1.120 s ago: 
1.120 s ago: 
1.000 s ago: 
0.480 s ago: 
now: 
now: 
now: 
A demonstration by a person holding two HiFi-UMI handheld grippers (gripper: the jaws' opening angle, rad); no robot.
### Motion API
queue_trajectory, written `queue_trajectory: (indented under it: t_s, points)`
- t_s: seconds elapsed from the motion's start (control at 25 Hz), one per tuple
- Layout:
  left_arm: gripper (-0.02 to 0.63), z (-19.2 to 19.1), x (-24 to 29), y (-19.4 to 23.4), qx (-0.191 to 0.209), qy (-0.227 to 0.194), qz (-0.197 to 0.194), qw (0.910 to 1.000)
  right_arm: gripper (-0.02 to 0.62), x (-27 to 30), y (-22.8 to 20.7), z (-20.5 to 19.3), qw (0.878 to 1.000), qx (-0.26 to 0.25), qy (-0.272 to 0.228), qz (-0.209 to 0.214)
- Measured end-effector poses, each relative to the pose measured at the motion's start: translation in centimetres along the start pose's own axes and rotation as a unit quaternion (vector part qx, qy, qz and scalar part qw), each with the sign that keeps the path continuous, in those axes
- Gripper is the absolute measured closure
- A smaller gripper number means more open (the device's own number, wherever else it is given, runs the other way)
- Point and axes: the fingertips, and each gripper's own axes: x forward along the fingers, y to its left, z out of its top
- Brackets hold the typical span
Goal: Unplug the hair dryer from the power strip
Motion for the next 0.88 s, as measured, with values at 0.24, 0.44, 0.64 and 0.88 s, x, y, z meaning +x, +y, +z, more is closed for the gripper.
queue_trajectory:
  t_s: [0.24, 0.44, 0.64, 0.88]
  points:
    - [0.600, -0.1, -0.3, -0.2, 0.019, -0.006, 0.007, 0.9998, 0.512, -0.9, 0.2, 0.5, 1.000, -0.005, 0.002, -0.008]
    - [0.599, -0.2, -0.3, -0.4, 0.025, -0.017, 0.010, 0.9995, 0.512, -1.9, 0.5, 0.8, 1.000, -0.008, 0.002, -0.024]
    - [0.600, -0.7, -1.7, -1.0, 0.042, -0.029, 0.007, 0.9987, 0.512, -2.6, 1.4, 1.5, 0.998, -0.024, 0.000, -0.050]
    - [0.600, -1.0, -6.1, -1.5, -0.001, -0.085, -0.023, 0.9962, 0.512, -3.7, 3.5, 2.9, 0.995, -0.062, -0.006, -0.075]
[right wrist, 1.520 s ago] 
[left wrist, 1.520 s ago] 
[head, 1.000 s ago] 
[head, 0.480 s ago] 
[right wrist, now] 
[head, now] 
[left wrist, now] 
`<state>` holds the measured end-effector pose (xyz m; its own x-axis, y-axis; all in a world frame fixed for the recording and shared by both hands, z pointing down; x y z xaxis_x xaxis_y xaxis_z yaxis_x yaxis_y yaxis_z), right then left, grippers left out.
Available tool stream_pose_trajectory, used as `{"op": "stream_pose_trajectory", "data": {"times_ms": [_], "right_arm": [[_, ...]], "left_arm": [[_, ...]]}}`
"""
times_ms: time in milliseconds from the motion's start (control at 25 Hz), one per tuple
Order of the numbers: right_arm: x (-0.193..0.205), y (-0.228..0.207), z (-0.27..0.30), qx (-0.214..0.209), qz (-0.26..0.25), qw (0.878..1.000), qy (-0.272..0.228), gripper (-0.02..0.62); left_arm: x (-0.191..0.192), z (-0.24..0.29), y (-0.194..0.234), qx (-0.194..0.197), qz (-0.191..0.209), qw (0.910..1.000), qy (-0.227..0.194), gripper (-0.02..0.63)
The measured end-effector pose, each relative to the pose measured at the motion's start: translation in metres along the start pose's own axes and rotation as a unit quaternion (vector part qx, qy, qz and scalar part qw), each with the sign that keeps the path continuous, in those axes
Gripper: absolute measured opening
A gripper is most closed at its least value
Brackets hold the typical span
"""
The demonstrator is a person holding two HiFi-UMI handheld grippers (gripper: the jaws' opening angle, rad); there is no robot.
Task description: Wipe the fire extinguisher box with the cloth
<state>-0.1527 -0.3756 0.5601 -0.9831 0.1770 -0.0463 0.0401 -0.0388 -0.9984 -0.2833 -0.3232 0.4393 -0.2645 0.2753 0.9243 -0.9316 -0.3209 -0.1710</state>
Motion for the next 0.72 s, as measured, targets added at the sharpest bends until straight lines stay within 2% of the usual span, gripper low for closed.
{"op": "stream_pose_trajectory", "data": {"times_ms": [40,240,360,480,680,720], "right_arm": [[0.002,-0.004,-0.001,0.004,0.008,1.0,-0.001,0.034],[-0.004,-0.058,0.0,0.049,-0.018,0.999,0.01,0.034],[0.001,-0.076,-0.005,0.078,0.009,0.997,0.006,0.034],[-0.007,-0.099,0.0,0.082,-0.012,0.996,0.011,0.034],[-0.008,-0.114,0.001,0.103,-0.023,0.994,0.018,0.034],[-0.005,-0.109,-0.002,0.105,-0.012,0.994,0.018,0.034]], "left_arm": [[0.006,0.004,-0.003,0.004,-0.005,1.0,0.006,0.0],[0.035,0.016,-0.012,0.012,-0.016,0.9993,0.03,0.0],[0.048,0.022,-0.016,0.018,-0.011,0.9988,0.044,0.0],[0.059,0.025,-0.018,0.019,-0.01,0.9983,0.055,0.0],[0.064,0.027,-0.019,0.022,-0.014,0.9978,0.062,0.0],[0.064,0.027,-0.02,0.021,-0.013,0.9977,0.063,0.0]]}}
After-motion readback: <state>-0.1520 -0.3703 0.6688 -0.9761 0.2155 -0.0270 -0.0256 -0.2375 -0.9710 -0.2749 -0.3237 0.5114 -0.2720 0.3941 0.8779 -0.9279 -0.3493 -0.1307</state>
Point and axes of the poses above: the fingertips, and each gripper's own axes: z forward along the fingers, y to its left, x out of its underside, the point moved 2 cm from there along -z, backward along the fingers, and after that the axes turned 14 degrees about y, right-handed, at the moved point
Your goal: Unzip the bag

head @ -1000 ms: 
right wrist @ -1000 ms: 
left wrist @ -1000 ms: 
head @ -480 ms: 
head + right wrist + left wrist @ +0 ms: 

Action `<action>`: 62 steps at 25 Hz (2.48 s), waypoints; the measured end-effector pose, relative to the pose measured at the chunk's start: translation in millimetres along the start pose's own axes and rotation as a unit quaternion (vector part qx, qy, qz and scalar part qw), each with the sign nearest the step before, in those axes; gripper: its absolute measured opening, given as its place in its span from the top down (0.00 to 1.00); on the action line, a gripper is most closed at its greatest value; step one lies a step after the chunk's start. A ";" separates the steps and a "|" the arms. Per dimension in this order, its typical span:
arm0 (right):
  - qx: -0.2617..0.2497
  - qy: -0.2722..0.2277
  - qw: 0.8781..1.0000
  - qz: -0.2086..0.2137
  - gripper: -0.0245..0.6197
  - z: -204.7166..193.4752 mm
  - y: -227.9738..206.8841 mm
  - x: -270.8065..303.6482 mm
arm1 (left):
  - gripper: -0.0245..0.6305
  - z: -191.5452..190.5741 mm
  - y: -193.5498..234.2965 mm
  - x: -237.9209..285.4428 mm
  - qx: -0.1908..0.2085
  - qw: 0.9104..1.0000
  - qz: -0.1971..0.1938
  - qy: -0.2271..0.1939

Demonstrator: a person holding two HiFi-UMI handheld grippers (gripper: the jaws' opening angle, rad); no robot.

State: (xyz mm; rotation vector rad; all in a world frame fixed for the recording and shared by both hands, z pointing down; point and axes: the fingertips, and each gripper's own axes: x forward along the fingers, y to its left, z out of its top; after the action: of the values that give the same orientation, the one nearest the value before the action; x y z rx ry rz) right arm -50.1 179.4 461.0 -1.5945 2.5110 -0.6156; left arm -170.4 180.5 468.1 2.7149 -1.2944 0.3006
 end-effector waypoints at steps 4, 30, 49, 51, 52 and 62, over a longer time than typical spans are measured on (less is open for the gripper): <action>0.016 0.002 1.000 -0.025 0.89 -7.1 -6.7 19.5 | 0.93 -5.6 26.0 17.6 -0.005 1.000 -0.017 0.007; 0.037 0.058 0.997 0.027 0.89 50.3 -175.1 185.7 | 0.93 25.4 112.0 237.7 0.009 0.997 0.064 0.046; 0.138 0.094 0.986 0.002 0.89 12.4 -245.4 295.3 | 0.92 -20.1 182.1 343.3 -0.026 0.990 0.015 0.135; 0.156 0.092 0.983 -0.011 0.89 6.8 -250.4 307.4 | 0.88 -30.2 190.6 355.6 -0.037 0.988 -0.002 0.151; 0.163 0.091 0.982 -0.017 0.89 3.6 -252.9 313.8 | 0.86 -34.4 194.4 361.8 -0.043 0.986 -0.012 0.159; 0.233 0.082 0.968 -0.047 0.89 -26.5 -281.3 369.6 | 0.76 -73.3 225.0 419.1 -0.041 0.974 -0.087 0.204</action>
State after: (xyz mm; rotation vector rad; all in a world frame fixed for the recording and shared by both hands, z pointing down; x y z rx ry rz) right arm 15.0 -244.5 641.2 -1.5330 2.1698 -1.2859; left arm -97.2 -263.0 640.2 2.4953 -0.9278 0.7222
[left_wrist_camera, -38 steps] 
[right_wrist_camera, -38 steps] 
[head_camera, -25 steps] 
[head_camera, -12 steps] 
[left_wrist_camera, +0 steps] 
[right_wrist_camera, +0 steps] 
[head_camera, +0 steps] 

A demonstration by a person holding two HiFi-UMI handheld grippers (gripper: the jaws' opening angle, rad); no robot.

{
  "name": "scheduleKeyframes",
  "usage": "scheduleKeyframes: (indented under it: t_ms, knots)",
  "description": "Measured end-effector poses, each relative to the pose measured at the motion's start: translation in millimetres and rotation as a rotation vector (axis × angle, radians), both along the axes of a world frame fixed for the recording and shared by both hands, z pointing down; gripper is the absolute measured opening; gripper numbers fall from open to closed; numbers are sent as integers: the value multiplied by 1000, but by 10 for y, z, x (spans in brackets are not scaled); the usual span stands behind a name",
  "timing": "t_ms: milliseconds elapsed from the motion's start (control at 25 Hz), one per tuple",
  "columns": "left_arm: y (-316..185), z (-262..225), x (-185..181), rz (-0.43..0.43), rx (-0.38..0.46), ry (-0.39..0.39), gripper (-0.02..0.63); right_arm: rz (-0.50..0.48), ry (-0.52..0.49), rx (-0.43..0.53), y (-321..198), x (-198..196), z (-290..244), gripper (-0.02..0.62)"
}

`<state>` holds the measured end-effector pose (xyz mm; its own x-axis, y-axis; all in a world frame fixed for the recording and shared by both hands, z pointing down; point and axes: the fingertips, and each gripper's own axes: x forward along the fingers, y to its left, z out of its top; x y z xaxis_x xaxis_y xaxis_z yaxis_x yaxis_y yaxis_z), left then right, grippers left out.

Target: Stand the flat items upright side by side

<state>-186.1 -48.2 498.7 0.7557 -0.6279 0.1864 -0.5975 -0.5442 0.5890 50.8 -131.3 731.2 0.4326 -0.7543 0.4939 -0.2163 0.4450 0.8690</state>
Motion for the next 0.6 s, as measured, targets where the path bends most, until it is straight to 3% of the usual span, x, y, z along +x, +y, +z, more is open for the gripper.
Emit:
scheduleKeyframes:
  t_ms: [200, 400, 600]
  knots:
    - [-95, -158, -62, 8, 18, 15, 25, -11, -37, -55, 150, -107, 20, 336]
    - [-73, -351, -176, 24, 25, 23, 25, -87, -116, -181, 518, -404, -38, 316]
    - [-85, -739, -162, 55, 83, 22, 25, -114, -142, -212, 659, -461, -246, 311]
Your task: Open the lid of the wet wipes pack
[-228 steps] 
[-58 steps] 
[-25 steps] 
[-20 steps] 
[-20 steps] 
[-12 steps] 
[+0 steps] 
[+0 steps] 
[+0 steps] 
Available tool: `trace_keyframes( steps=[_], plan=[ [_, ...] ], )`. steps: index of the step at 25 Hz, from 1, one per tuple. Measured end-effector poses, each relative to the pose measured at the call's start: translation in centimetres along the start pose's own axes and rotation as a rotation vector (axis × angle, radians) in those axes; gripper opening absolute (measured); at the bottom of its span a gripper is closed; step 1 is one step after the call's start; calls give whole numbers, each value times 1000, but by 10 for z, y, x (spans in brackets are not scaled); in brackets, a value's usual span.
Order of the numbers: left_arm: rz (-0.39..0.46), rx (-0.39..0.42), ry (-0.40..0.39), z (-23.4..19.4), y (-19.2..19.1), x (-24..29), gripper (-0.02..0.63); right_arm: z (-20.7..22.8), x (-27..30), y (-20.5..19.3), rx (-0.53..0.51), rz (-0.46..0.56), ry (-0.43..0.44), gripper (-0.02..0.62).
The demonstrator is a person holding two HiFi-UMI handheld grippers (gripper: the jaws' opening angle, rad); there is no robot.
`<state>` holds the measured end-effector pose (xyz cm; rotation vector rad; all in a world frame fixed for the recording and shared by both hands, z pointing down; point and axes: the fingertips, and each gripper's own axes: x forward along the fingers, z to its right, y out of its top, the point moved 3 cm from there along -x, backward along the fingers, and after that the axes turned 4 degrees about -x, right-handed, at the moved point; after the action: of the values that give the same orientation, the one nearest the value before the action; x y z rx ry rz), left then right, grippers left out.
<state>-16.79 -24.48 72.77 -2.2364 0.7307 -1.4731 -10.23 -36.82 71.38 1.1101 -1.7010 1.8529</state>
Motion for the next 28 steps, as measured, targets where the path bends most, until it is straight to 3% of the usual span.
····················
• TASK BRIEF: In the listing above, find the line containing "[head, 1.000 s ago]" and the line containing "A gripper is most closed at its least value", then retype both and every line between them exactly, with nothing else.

• RESULT BELOW:
[head, 1.000 s ago] 
[head, 0.480 s ago] 
[right wrist, now] 
[head, now] 
[left wrist, now] 
`<state>` holds the measured end-effector pose (xyz m; its own x-axis, y-axis; all in a world frame fixed for the recording and shared by both hands, z pointing down; x y z xaxis_x xaxis_y xaxis_z yaxis_x yaxis_y yaxis_z), right then left, grippers left out.
Available tool stream_pose_trajectory, used as `{"op": "stream_pose_trajectory", "data": {"times_ms": [_], "right_arm": [[_, ...]], "left_arm": [[_, ...]]}}`
"""
times_ms: time in milliseconds from the motion's start (control at 25 Hz), one per tuple
Order of the numbers: right_arm: x (-0.193..0.205), y (-0.228..0.207), z (-0.27..0.30), qx (-0.214..0.209), qz (-0.26..0.25), qw (0.878..1.000), qy (-0.272..0.228), gripper (-0.02..0.62); left_arm: x (-0.191..0.192), z (-0.24..0.29), y (-0.194..0.234), qx (-0.194..0.197), qz (-0.191..0.209), qw (0.910..1.000), qy (-0.227..0.194), gripper (-0.02..0.63)
The measured end-effector pose, each relative to the pose measured at the motion's start: translation in metres along the start pose's own axes and rotation as a unit quaternion (vector part qx, qy, qz and scalar part qw), each with the sign that keeps the path continuous, in those axes
Gripper: absolute measured opening
A gripper is most closed at its least value

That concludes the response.